> Task statement
Write out the stretch of lines below that begins at the line with "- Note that" and ends at the line with "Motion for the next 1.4", including both, exactly as given and nothing more.

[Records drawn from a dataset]
****************************************

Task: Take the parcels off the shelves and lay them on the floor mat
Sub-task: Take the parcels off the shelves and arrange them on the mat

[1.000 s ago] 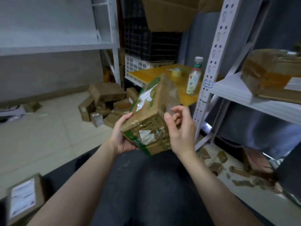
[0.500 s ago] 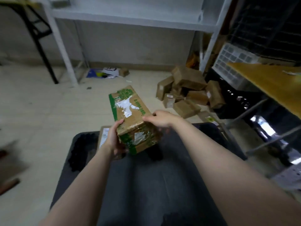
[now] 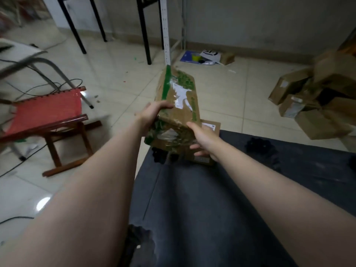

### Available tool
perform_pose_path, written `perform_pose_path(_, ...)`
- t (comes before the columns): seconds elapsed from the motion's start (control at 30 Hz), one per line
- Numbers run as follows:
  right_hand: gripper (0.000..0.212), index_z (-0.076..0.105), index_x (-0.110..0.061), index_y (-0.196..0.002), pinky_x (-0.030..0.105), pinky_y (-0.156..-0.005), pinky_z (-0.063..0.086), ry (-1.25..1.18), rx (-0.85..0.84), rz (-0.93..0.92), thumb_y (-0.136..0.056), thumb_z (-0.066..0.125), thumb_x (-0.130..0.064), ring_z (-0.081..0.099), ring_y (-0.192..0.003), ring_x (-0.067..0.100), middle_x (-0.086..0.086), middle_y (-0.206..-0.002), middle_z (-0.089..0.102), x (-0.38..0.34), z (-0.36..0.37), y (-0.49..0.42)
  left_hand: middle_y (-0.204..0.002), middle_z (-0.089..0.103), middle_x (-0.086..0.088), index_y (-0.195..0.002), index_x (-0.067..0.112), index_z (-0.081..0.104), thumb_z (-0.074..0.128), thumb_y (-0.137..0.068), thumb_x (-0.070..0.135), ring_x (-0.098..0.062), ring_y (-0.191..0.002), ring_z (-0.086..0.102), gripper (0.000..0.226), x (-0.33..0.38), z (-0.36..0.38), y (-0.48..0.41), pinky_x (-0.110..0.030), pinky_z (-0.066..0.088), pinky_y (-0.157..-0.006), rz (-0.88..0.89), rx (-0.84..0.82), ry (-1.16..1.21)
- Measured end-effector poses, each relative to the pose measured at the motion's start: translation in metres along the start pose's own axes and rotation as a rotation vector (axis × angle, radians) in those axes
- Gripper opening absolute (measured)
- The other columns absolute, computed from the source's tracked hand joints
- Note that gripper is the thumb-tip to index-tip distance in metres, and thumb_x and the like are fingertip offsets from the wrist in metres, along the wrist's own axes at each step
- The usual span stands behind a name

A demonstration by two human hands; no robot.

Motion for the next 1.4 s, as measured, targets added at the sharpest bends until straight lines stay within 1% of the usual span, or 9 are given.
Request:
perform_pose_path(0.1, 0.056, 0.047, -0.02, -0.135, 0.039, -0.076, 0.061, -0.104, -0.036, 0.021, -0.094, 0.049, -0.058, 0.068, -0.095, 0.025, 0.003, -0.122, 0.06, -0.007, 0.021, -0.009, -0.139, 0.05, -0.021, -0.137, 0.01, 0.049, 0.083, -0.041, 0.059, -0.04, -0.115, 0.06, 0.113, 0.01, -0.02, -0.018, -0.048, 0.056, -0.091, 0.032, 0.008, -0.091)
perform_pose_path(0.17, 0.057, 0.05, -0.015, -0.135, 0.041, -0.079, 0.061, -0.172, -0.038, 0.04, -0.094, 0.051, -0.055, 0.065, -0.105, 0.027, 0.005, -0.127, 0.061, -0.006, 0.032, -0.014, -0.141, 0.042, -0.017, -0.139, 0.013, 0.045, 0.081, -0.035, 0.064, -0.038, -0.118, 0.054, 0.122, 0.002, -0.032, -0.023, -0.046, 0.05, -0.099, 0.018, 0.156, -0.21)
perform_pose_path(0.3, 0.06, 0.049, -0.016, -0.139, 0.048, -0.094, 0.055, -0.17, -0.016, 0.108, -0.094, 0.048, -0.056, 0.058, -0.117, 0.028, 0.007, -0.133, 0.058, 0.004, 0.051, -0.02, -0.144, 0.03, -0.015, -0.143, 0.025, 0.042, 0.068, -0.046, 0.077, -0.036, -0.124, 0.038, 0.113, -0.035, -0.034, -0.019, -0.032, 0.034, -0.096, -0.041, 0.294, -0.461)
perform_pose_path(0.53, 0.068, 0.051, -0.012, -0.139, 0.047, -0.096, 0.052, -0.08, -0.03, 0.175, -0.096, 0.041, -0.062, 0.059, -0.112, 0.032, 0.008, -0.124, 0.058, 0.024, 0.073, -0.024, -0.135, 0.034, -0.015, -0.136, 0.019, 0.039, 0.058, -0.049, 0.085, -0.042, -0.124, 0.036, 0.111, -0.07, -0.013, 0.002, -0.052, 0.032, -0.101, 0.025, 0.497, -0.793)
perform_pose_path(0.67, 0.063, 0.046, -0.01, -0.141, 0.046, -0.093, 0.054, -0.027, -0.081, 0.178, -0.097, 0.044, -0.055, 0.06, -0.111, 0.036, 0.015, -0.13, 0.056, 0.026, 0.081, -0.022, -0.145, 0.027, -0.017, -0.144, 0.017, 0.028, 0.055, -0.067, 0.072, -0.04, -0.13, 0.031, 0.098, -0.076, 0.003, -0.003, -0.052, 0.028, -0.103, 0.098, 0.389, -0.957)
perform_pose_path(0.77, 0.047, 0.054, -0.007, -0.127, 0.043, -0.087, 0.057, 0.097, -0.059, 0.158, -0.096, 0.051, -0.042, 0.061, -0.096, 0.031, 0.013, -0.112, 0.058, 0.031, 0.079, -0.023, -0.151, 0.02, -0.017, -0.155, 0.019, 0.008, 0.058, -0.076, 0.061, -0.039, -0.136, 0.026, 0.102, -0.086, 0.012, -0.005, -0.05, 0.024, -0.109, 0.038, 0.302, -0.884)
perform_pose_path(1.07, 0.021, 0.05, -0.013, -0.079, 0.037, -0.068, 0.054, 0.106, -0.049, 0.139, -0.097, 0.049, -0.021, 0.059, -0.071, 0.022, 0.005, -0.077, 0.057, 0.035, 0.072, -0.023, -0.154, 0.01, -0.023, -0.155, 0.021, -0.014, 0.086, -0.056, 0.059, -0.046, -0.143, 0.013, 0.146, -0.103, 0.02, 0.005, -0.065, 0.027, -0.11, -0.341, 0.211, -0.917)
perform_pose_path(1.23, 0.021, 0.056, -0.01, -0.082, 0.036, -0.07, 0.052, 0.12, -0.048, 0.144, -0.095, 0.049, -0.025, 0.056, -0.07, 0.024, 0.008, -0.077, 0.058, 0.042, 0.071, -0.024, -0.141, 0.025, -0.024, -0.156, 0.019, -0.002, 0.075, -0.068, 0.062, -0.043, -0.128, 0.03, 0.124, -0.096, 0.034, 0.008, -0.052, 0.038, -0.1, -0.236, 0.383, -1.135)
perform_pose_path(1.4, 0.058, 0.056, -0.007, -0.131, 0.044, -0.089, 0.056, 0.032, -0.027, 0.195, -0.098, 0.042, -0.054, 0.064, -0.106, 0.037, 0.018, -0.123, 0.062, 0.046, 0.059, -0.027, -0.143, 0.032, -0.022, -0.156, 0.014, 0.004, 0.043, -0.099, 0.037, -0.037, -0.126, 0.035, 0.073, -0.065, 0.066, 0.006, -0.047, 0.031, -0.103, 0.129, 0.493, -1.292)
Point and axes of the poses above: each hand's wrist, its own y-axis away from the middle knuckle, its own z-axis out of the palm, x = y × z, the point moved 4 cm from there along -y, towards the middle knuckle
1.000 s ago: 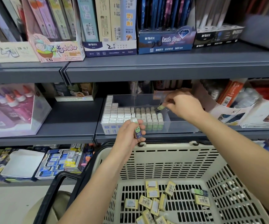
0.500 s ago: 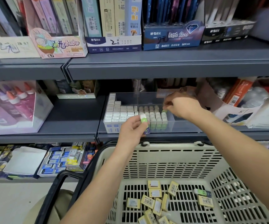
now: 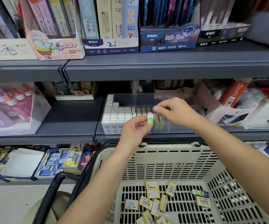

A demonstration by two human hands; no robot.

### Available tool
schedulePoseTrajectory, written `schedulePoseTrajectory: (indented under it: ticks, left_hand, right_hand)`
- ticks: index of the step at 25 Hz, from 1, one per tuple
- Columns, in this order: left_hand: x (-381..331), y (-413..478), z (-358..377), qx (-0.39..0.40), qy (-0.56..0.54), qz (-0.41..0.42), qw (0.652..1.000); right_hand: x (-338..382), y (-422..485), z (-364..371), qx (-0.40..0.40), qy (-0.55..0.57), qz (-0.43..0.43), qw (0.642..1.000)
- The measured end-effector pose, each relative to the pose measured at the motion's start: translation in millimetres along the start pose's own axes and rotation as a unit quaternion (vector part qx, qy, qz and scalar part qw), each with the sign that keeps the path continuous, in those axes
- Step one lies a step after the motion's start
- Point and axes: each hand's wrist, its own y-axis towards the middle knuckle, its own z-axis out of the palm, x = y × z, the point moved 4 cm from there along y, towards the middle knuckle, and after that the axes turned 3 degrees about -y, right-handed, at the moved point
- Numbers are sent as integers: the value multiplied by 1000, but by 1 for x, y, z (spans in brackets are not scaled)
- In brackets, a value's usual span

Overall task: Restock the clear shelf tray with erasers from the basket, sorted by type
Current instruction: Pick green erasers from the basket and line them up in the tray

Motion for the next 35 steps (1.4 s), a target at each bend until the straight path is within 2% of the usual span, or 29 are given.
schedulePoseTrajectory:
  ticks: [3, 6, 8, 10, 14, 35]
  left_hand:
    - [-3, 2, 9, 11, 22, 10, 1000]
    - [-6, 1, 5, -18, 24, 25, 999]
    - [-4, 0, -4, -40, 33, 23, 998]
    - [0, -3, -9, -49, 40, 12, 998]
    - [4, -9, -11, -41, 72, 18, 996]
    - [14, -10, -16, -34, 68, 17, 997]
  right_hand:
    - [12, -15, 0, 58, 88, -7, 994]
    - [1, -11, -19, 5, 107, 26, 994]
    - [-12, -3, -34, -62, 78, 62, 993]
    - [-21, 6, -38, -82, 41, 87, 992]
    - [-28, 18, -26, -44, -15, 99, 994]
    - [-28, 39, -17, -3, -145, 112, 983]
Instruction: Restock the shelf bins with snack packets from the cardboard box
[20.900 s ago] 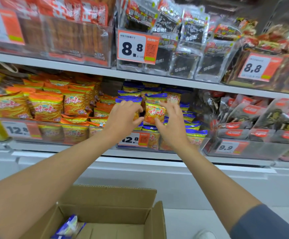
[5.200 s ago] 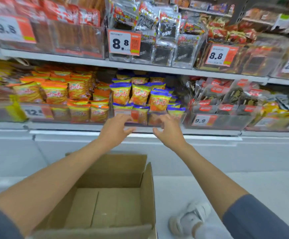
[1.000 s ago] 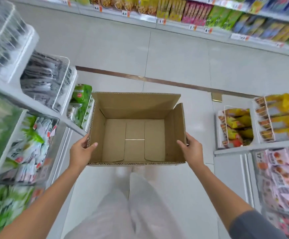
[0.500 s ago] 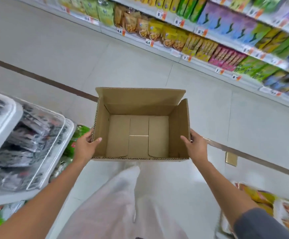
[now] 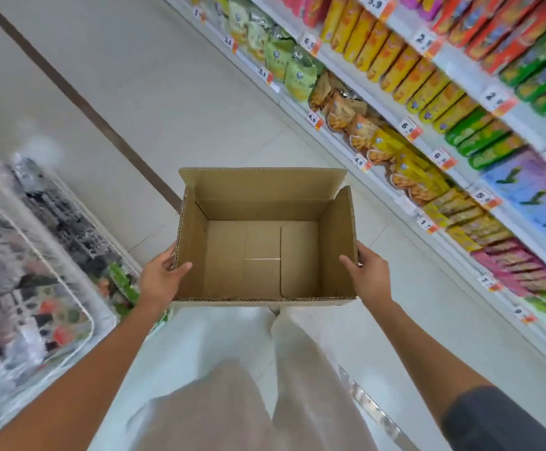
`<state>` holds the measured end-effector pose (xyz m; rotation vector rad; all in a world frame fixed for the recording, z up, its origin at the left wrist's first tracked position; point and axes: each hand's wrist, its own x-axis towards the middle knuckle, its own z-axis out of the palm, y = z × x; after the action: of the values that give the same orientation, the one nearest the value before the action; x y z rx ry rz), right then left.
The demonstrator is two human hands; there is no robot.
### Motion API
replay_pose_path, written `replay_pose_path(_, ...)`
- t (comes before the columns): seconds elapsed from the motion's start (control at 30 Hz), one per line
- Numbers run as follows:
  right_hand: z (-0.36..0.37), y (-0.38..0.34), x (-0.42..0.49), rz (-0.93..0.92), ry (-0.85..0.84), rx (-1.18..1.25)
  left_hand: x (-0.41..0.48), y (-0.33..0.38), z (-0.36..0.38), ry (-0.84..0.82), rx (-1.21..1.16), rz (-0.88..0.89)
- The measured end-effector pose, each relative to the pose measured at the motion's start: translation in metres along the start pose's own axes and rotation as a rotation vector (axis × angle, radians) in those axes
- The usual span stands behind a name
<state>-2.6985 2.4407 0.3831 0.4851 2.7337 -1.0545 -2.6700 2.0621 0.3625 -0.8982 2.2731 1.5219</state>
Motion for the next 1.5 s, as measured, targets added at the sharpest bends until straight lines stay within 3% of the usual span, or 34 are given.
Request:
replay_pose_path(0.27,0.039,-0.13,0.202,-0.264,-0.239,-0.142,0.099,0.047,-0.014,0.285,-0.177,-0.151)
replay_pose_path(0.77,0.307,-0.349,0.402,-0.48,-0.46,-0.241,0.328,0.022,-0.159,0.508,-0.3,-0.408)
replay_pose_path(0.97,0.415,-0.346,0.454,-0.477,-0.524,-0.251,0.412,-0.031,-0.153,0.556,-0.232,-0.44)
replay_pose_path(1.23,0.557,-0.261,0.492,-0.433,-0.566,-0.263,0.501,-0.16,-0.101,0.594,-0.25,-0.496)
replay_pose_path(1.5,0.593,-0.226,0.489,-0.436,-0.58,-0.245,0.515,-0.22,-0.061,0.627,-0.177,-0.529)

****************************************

> Solved problem
- Note that gripper is the thumb-tip to index-tip distance in metres, and thumb_x and the like are fingertip offsets from the wrist in metres, along the wrist's own axes at each step
- The usual span stands behind a name

A demonstration by two human hands; no robot.

Motion for the next 1.4 s, as measured, targets added at the sharpest bends until straight lines stay within 1% of the usual span, or 9 are given.

Nothing else is required to complete this exercise.